「合併は10年、20年の間に風化して忘れられるでしょうが、今この際、山間部の生活改善を強く訴えないと、永く住んでいく者にとっては後悔を残すと思います」
「町や議員が考えるのではなく、われわれ一般町民が考え、行動を起こさなければ駄目だ」−。
大山町自治振興会連合会が4月に創刊し、町民に配った「合併問題かわら版」第1号に、こんな文章が寄せられていた。
大山町は、富山市など他の6市町村と合併して40万人規模の新市を目指す。期日はあと2年。かわら版は、連合会の「活気あるまちづくり委員会」が、町民の一番の関心事をタイムリーに伝えようと発行した。

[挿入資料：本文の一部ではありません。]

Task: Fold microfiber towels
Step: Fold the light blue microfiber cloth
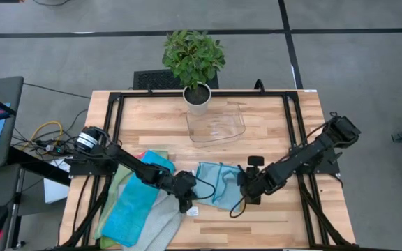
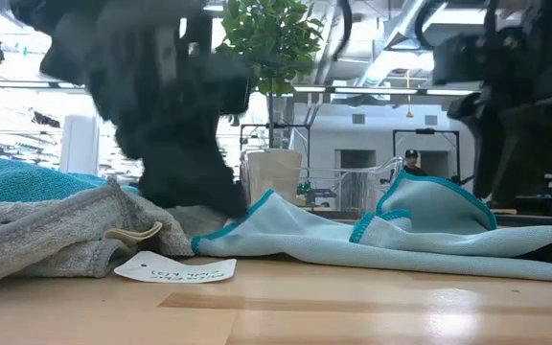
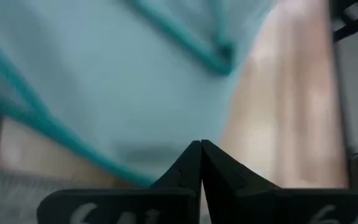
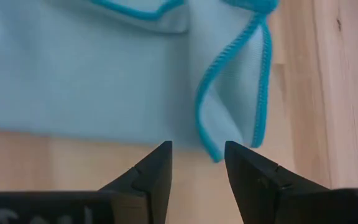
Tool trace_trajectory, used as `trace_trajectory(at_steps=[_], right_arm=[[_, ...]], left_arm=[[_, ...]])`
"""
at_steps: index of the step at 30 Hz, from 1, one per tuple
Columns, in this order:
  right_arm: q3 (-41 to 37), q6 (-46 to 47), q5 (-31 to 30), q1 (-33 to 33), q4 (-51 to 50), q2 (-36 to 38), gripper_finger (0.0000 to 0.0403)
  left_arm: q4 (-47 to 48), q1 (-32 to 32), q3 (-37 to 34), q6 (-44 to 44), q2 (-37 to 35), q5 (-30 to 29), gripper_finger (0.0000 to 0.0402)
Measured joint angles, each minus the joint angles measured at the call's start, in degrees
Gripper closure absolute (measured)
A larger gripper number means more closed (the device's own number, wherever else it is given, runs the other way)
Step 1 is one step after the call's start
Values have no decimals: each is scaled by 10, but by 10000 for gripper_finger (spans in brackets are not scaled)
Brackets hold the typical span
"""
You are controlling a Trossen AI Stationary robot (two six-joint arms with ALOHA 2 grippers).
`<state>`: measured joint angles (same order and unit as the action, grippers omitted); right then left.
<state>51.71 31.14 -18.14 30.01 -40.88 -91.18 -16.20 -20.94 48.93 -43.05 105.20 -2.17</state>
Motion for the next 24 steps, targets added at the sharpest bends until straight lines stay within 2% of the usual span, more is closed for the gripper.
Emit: trace_trajectory(at_steps=[5,9,11,15,22,24], right_arm=[[-25,-5,2,-23,16,0,234],[-26,-17,2,-31,24,0,262],[-26,-27,2,-31,31,0,283],[-27,-40,3,-35,44,0,318],[-28,-42,23,-48,46,0,375],[-28,-42,32,-48,48,0,389]], left_arm=[[-25,3,0,22,-41,-28,401],[-119,4,0,65,-44,-47,401],[-173,3,6,87,-29,-48,401],[-171,4,37,123,19,-56,401],[-168,5,165,188,128,-7,401],[-139,7,199,203,144,-7,401]])
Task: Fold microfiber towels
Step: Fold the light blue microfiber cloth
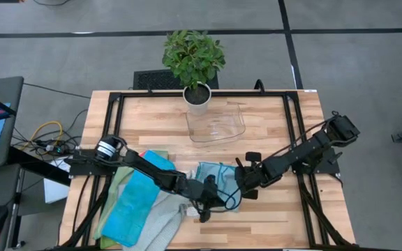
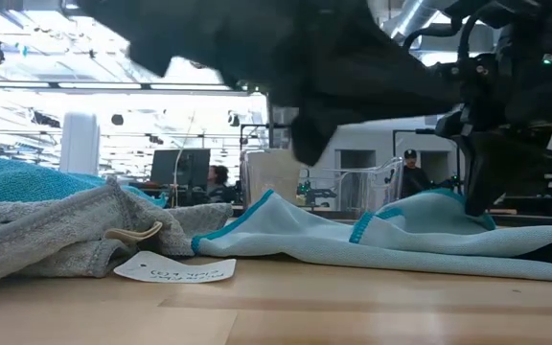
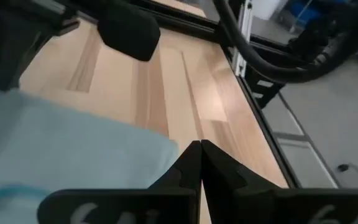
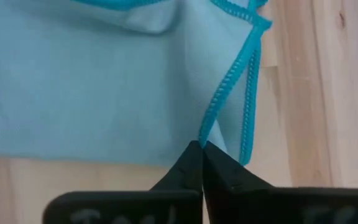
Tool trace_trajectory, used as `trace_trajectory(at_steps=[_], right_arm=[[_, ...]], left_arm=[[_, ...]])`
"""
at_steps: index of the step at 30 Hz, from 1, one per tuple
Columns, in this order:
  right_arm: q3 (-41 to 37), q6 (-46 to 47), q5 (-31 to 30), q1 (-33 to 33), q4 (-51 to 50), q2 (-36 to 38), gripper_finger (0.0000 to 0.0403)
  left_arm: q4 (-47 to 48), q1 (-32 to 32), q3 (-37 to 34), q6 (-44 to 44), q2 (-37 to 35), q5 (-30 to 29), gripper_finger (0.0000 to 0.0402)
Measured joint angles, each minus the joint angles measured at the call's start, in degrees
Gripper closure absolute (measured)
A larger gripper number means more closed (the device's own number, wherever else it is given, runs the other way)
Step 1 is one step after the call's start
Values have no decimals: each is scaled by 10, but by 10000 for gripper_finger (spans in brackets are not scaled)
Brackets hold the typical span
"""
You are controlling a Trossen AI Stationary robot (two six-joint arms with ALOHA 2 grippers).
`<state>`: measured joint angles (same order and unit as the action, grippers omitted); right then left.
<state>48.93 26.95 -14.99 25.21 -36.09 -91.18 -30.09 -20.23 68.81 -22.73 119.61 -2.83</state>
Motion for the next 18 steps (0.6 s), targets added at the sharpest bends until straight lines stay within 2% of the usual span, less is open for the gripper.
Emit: trace_trajectory(at_steps=[3,7,10,18], right_arm=[[0,0,3,0,3,0,393],[0,8,3,2,4,0,375],[0,9,3,2,3,0,369],[0,-9,1,2,3,0,391]], left_arm=[[60,7,51,27,22,-5,401],[133,10,103,76,38,-47,401],[181,10,119,90,56,-65,402],[260,7,123,84,62,-55,402]])
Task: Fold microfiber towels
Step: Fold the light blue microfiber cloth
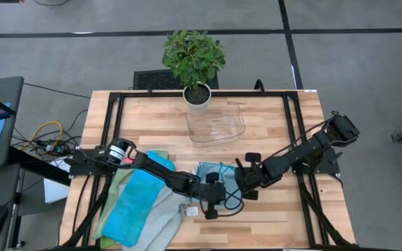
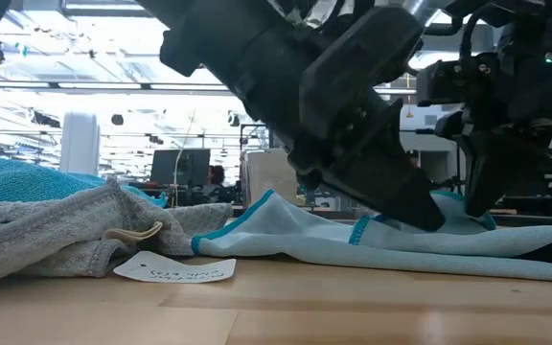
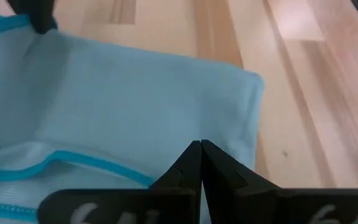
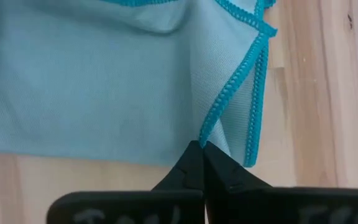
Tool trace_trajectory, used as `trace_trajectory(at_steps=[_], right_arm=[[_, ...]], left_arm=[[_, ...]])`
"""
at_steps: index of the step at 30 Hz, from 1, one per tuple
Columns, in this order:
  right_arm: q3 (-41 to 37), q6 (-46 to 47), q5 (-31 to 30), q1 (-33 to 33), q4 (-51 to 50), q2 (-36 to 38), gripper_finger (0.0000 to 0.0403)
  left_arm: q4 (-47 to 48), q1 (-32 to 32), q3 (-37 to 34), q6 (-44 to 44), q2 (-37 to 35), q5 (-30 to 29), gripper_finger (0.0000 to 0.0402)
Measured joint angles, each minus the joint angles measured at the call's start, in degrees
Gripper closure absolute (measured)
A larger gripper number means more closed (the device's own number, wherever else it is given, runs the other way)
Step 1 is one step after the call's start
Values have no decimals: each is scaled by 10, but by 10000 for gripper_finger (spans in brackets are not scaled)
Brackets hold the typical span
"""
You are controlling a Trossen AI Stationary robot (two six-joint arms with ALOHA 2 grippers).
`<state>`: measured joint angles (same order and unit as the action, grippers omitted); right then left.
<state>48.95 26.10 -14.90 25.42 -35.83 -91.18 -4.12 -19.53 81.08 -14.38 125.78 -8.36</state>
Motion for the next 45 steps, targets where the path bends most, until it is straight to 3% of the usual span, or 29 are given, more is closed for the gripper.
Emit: trace_trajectory(at_steps=[15,20,27,36,45], right_arm=[[0,-103,0,-61,-31,33,380],[1,-153,6,-92,-22,41,357],[0,-185,72,-124,-11,29,302],[0,-113,74,-150,-46,88,193],[-63,18,40,-78,5,93,189]], left_arm=[[47,-1,0,-3,0,2,401],[49,-1,0,-1,0,2,401],[66,-1,0,-1,-1,2,401],[70,-1,-6,-8,-3,3,401],[70,-1,-6,-8,-3,4,402]])
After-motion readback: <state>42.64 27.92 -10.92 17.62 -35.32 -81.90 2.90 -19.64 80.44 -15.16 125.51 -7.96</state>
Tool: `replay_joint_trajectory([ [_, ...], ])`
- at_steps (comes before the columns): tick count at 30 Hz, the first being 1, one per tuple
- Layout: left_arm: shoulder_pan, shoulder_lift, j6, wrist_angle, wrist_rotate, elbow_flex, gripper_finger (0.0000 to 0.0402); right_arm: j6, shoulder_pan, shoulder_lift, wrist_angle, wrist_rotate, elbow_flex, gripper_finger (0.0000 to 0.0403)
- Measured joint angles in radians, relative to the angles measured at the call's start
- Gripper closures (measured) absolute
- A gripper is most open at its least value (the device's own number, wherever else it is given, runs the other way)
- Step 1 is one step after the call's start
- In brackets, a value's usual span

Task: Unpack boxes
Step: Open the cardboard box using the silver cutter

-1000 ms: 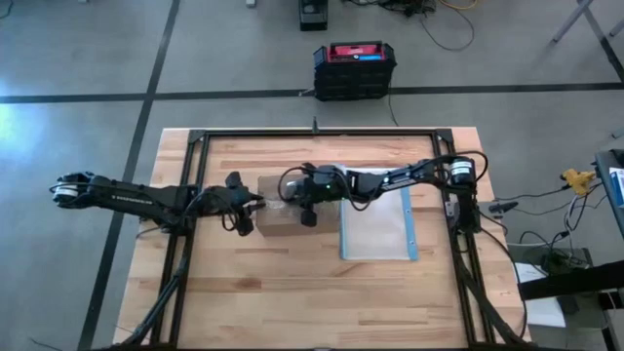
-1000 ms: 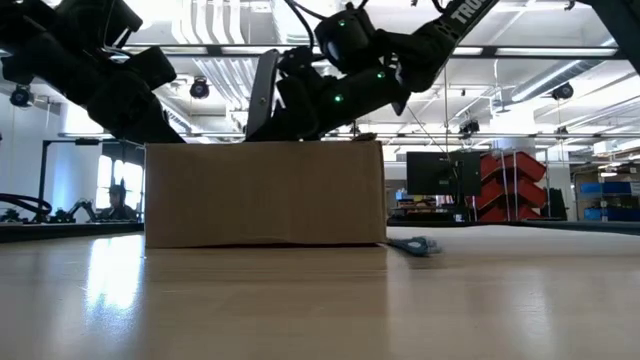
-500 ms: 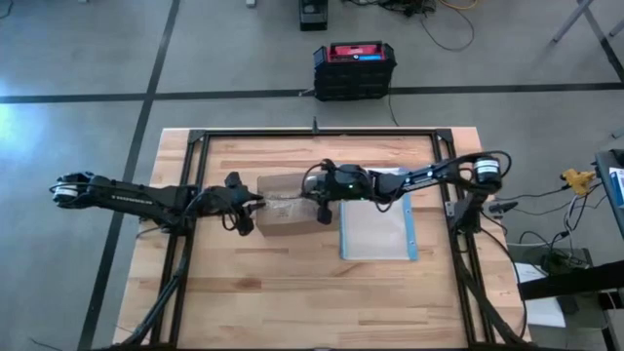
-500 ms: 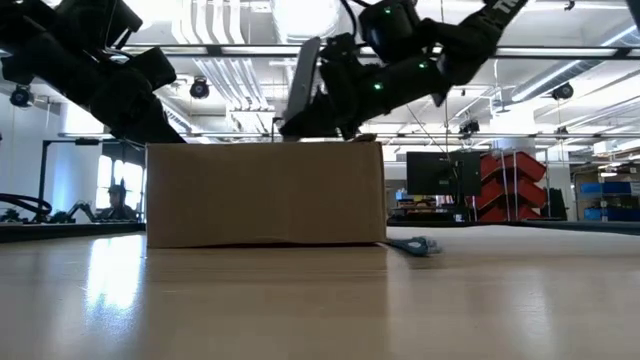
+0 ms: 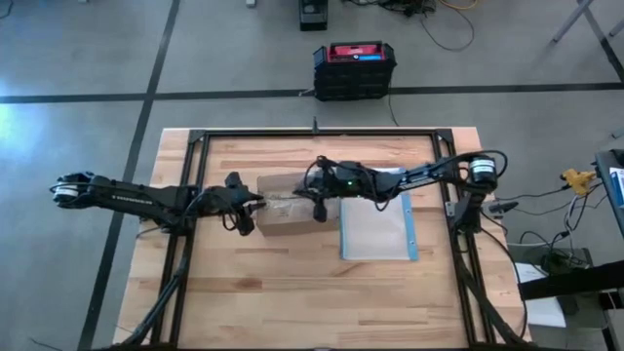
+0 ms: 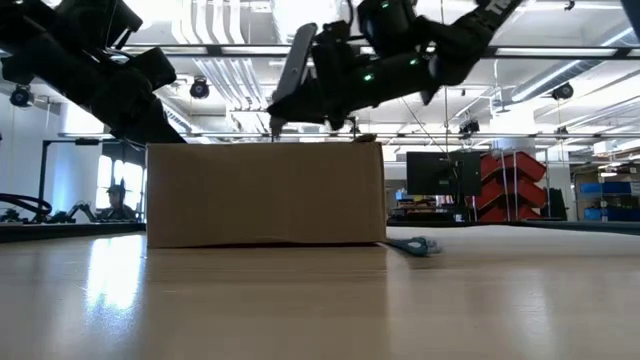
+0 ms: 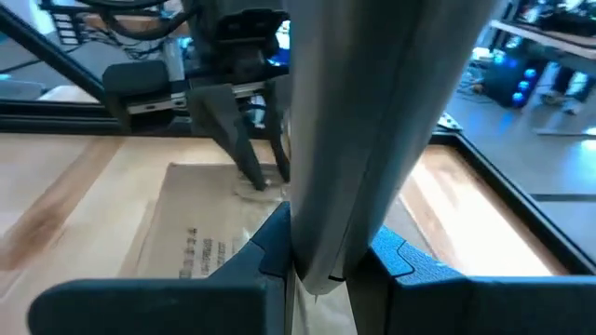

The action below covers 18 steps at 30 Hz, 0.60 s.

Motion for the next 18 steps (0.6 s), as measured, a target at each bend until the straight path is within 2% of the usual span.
replay_joint_trajectory([
  [7, 0.0, 0.0, -0.008, -0.001, 0.0, 0.0, 0.0322, -0.004, 0.007, 0.075, 0.004, -0.011, 0.062, 0.036],
  [18, 0.0, 0.0, -0.008, 0.003, -0.006, 0.0, 0.0322, -0.005, 0.01, 0.082, 0.003, -0.009, 0.059, 0.036],
])
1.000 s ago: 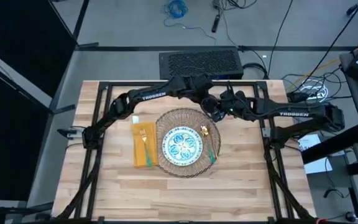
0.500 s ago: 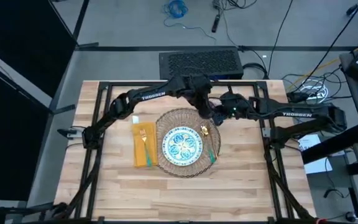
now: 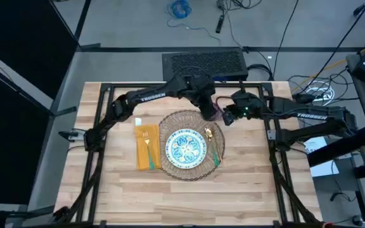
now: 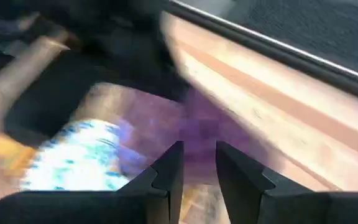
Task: Set table place
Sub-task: Put the purple cup to the top right of the tablemat
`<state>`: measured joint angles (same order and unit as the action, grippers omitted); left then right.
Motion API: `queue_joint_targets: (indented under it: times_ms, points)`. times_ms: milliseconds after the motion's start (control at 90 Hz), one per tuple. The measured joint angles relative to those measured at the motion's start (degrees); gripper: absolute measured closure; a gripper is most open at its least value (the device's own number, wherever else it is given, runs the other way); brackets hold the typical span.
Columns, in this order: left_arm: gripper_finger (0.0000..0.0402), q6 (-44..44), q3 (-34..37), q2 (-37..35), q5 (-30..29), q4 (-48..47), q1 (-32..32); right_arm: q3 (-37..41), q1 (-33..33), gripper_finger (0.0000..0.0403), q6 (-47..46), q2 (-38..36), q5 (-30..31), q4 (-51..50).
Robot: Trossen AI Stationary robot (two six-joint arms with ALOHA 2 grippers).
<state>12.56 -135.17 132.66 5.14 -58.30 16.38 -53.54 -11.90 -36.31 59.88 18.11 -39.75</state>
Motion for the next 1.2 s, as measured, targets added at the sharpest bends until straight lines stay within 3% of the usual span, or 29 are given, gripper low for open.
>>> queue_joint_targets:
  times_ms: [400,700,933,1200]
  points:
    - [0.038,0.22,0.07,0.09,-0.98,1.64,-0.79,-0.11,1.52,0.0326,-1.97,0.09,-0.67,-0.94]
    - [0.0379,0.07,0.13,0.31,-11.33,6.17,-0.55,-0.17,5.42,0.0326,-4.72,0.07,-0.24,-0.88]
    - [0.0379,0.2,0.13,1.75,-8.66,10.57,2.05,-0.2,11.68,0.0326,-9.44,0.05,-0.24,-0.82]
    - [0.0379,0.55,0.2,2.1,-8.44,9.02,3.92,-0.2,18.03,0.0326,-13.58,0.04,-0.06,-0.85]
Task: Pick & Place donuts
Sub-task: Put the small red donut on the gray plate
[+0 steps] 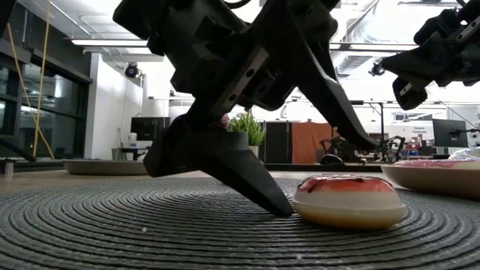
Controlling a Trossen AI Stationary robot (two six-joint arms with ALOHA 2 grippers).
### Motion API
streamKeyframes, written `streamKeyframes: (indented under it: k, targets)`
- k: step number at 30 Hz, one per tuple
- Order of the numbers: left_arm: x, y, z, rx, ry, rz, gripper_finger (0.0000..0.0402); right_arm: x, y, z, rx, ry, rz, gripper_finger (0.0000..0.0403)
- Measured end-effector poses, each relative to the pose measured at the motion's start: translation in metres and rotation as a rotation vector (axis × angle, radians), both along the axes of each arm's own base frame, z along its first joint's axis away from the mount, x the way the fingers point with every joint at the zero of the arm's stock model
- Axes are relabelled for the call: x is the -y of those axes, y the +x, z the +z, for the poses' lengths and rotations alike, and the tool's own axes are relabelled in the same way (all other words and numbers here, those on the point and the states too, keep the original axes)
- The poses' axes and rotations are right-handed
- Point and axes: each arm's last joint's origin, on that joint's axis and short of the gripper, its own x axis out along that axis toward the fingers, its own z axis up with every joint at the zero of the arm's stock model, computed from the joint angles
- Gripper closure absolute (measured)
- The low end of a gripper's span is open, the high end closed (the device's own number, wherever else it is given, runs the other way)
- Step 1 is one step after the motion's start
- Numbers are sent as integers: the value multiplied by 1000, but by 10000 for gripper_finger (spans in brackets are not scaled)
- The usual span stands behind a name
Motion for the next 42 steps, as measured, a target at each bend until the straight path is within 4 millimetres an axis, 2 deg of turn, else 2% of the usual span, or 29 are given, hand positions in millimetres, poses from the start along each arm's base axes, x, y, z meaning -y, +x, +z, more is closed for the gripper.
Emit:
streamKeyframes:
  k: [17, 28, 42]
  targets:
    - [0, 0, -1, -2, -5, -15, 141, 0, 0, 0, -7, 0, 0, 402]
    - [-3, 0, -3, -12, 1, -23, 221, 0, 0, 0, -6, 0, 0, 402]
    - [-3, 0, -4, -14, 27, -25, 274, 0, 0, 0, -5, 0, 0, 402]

「人から押しつけられた合併でなく、みんなで考えていこうと…。そうでなければ発展はありません」。連合会長の山岸昭文さん(64)=大山町東福沢=は、A4版12ページの冊子をそっと広げ、発行の狙いを語った。
第1号には合併に描く夢から、国や地方が抱える財政問題への不安、反対論まで、さまざまな意見を載せた。町内7つの自治振興会で集めた住民たちの生の声だ。合併で周辺地域になる住民の心情や、衰退していく地域コミュニティーへの郷愁をつづった文章もある。
「かわら版を2号、3号と続け、住民に情報を送っていきたい」。そう力を込める山岸さんも、合併後の自治振興会のあり方を考えると、不安がよぎるという。